Each top-level result contains six nested results. Each nested result is:

  • command name
  • command arity specification
  • nested @array-reply of command flags
  • position of first key in argument list
  • position of last key in argument list
  • step count for locating repeating keys

Command Name

Command name is the command returned as a lowercase string.

Command Arity

1) 1) "get"
   2) (integer) 2
   3) 1) readonly
   4) (integer) 1
   5) (integer) 1
   6) (integer) 1

1) 1) "mget"
   2) (integer) -2
   3) 1) readonly
   4) (integer) 1
   5) (integer) -1
   6) (integer) 1

Command arity follows a simple pattern:

  • positive if command has fixed number of required arguments.
  • negative if command has minimum number of required arguments, but may have more.
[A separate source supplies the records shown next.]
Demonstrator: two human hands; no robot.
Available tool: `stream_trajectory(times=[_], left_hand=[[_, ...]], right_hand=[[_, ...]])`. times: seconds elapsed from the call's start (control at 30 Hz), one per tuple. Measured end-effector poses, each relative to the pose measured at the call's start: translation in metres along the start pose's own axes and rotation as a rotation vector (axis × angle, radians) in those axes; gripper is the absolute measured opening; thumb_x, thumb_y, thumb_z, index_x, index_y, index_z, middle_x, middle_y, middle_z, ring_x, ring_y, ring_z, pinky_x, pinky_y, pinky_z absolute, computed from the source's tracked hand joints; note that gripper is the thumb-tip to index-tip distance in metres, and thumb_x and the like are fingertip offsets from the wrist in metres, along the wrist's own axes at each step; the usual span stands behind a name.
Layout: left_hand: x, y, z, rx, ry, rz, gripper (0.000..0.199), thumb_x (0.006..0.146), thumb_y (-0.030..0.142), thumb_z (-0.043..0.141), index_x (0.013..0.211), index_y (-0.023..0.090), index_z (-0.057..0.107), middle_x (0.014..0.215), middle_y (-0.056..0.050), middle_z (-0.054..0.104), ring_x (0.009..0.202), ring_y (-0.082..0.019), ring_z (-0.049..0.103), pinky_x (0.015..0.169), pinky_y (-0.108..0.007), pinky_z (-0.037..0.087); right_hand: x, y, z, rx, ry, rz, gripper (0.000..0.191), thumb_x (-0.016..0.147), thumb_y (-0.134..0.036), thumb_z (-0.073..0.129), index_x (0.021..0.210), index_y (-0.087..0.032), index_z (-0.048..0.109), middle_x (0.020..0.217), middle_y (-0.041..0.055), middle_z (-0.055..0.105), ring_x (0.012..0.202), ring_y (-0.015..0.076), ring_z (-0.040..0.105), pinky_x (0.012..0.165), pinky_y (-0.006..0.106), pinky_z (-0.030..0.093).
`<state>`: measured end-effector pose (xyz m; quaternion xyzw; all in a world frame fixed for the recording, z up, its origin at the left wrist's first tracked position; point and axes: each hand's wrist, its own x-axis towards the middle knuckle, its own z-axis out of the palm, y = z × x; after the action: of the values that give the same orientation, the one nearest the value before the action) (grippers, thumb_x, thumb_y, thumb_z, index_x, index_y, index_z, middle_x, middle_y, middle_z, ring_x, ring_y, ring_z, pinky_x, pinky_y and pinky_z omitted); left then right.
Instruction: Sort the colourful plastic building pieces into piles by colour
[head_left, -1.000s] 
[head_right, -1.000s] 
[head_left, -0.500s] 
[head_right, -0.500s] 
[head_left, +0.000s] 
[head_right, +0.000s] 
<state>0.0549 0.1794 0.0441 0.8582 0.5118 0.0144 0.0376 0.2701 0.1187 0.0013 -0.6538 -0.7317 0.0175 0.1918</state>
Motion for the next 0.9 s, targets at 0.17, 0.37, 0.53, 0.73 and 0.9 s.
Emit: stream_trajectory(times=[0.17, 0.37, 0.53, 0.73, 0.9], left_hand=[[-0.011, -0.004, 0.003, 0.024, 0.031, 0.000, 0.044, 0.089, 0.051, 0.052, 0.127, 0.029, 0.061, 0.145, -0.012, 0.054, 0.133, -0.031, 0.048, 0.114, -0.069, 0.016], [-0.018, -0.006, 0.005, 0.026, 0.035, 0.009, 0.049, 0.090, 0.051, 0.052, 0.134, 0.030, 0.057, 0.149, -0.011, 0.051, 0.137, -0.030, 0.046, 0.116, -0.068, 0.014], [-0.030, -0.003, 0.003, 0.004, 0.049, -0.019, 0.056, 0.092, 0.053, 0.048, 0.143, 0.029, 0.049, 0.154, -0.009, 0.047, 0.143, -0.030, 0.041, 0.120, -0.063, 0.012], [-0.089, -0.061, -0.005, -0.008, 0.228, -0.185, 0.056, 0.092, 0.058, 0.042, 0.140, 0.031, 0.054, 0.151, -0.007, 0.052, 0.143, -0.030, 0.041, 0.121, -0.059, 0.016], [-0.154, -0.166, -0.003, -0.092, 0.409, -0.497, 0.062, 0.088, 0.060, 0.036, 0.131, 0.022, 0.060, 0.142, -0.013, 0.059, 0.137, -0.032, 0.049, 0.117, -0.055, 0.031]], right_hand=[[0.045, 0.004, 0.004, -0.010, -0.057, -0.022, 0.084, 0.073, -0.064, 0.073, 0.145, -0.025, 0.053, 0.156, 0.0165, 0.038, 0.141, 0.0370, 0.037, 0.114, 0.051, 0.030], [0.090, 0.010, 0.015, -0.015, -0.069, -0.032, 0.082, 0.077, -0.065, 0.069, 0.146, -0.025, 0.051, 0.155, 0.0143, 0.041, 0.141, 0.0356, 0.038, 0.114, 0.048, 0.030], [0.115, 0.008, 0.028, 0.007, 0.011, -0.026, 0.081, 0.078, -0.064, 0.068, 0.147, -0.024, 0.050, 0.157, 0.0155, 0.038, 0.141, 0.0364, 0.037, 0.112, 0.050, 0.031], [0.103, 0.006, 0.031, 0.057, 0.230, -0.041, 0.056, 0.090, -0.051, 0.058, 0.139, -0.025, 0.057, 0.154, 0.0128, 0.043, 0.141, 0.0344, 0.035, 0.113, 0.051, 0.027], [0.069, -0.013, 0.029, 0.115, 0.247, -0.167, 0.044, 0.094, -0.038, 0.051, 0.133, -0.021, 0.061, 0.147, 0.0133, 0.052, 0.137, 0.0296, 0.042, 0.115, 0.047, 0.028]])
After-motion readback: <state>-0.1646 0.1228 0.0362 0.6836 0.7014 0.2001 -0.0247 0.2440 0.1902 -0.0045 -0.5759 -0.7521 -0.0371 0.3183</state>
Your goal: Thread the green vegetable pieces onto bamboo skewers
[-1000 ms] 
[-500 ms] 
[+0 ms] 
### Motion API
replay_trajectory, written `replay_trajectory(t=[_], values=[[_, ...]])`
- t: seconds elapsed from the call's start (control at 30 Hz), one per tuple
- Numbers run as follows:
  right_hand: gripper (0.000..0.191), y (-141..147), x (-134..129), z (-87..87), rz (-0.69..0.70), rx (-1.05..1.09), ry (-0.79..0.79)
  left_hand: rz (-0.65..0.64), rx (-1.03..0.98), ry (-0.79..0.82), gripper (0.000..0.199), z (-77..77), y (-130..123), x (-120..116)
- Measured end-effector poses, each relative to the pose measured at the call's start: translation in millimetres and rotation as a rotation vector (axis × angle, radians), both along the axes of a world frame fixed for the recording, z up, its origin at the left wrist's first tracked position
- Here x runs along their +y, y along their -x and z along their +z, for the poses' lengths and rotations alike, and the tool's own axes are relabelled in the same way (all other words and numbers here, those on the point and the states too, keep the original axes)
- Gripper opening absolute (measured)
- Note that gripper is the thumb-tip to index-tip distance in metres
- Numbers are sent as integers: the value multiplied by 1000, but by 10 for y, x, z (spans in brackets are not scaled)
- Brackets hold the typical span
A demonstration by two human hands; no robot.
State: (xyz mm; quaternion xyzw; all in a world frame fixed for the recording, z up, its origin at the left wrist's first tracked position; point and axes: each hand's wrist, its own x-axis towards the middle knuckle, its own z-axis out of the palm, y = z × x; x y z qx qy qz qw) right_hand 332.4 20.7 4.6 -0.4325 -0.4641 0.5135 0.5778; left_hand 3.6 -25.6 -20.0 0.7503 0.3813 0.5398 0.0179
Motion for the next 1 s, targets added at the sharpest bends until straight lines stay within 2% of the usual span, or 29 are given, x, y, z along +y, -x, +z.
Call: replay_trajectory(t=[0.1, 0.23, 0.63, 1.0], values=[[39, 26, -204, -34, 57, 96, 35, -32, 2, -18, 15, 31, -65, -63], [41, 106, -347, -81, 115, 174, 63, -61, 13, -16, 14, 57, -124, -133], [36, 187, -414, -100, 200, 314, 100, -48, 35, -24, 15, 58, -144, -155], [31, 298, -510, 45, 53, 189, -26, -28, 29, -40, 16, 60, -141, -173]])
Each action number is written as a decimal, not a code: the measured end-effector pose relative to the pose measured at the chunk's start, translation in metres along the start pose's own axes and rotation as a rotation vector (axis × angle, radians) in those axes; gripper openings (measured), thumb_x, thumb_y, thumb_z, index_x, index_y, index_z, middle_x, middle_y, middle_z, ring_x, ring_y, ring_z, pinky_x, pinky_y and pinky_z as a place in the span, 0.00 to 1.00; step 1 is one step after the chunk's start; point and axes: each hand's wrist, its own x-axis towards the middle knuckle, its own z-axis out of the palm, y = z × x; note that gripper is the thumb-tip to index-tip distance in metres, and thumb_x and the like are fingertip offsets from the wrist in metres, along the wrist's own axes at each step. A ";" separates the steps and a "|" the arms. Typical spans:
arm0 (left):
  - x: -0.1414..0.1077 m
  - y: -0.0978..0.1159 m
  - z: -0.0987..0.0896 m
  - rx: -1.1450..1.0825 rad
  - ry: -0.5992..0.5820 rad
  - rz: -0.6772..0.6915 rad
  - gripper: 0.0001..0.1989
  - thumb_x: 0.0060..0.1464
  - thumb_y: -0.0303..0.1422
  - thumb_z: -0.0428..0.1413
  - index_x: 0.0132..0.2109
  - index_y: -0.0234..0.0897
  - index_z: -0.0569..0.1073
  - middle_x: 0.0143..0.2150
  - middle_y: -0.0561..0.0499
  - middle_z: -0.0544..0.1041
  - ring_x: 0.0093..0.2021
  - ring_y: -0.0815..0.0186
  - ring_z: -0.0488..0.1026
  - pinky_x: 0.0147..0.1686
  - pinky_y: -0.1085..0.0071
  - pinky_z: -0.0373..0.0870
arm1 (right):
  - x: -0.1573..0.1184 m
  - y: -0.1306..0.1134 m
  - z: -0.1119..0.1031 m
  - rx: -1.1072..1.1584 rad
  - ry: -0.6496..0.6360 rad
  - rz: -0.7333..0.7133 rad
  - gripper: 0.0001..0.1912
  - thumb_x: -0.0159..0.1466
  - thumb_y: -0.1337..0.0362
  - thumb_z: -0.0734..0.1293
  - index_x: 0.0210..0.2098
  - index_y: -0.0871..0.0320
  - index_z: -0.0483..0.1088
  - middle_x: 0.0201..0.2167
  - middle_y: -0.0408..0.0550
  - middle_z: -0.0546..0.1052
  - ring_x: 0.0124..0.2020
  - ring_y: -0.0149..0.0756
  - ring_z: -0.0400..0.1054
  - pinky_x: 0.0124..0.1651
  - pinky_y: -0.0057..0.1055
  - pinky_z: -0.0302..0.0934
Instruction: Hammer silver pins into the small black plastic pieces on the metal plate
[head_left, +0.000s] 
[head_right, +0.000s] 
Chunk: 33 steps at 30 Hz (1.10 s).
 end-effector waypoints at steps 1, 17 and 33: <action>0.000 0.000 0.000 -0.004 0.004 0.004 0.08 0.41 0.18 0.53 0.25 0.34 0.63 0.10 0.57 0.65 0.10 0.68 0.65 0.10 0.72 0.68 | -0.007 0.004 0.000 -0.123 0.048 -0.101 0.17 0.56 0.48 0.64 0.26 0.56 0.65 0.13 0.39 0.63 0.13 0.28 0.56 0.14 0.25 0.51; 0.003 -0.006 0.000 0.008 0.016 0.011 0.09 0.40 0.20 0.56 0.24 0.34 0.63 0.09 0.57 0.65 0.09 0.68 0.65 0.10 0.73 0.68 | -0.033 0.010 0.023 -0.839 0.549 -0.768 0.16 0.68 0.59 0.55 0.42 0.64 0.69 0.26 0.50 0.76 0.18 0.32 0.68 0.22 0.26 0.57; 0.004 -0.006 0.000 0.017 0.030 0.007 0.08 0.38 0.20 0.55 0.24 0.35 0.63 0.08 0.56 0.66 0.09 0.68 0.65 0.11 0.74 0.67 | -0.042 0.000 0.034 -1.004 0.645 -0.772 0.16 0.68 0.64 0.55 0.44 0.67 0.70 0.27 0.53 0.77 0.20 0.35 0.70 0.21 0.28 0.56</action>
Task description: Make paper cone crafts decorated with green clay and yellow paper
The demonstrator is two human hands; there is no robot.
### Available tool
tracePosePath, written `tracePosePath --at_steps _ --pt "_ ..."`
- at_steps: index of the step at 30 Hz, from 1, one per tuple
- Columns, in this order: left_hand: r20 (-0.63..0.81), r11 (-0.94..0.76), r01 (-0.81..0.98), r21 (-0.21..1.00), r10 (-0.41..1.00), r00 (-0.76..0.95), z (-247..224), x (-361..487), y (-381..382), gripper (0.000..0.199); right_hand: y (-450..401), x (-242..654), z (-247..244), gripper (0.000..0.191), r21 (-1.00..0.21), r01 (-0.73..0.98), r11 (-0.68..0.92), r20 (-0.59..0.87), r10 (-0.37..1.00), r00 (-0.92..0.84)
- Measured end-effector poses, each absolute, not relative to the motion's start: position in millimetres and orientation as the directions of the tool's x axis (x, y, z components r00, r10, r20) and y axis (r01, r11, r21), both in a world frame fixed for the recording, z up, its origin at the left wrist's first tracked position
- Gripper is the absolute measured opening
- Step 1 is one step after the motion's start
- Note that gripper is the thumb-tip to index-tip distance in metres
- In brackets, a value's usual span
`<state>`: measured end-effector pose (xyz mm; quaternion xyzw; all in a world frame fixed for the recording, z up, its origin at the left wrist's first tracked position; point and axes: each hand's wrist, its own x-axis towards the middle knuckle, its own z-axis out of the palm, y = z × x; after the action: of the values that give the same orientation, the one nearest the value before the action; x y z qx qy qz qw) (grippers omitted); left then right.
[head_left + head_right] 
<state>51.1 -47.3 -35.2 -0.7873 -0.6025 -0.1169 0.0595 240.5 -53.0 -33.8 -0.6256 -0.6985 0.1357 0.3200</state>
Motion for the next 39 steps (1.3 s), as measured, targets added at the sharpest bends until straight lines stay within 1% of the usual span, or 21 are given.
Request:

Command arity includes counting the command name itself.

Examples:

  • GET arity is 2 since the command only accepts one argument and always has the format GET _key_.
  • MGET arity is -2 since the command accepts at a minimum one argument, but up to an unlimited number: MGET _key1_ [key2] [key3] ....

Also note with MGET, the -1 value for “last key position” means the list of keys may have unlimited length.

Flags

Command flags is @array-reply containing one or more status replies:

  • write - command may result in modifications
  • readonly - command will never modify keys
  • denyoom - reject command if currently OOM
  • admin - server admin command
  • pubsub - pubsub-related command
  • noscript - deny this command from scripts
  • random - command has random results, dangerous for scripts
  • sort_for_script - if called from script, sort output
  • loading - allow command while database is loading
  • stale - allow command while replica has stale data
  • skip_monitor - do not show this command in MONITOR
  • asking - cluster related - accept even if importing
  • fast - command operates in constant or log(N) time. Used for latency monitoring.
  • movablekeys - keys have no pre-determined position. You must discover keys yourself.

Movable Keys

1) 1) "sort"
   2) (integer) -2
   3) 1) write
      2) denyoom
      3) movablekeys
   4) (integer) 1
   5) (integer) 1
   6) (integer) 1

Some Redis commands have no predetermined key locations. For those commands, flag movablekeys is added to the command flags @array-reply. Your Redis Cluster client needs to parse commands marked movabkeleys to locate all relevant key positions.

Complete list of commands currently requiring key location parsing:

  • SORT - optional STORE key, optional BY weights, optional GET keys
  • ZUNIONSTORE - keys stop when WEIGHT or AGGREGATE starts
  • ZINTERSTORE - keys stop when WEIGHT or AGGREGATE starts
  • EVAL - keys stop after numkeys count arguments
  • EVALSHA - keys stop after numkeys count arguments

Also see COMMAND GETKEYS for getting your Redis server tell you where keys are in any given command.

First Key in Argument List

For most commands the first key is position 1. Position 0 is always the command name itself.

Last Key in Argument List

Redis commands usually accept one key, two keys, or an unlimited number of keys.

If a command accepts one key, the first key and last key positions is 1.

If a command accepts two keys (e.g. BRPOPLPUSH, SMOVE, RENAME, …) then the last key position is the location of the last key in the argument list.

If a command accepts an unlimited number of keys, the last key position is -1.

Step Count

1) 1) "mset"
   2) (integer) -3
   3) 1) write
      2) denyoom
   4) (integer) 1
   5) (integer) -1
   6) (integer) 2

1) 1) "mget"
   2) (integer) -2
   3) 1) readonly
   4) (integer) 1
   5) (integer) -1
   6) (integer) 1

Key step count allows us to find key positions in commands like MSET where the format is MSET _key1_ _val1_ [key2] [val2] [key3] [val3]....

In the case of MSET, keys are every other position so the step value is 2. Compare with MGET above where the step value is just 1.

@return

@array-reply: nested list of command details. Commands are returned in random order.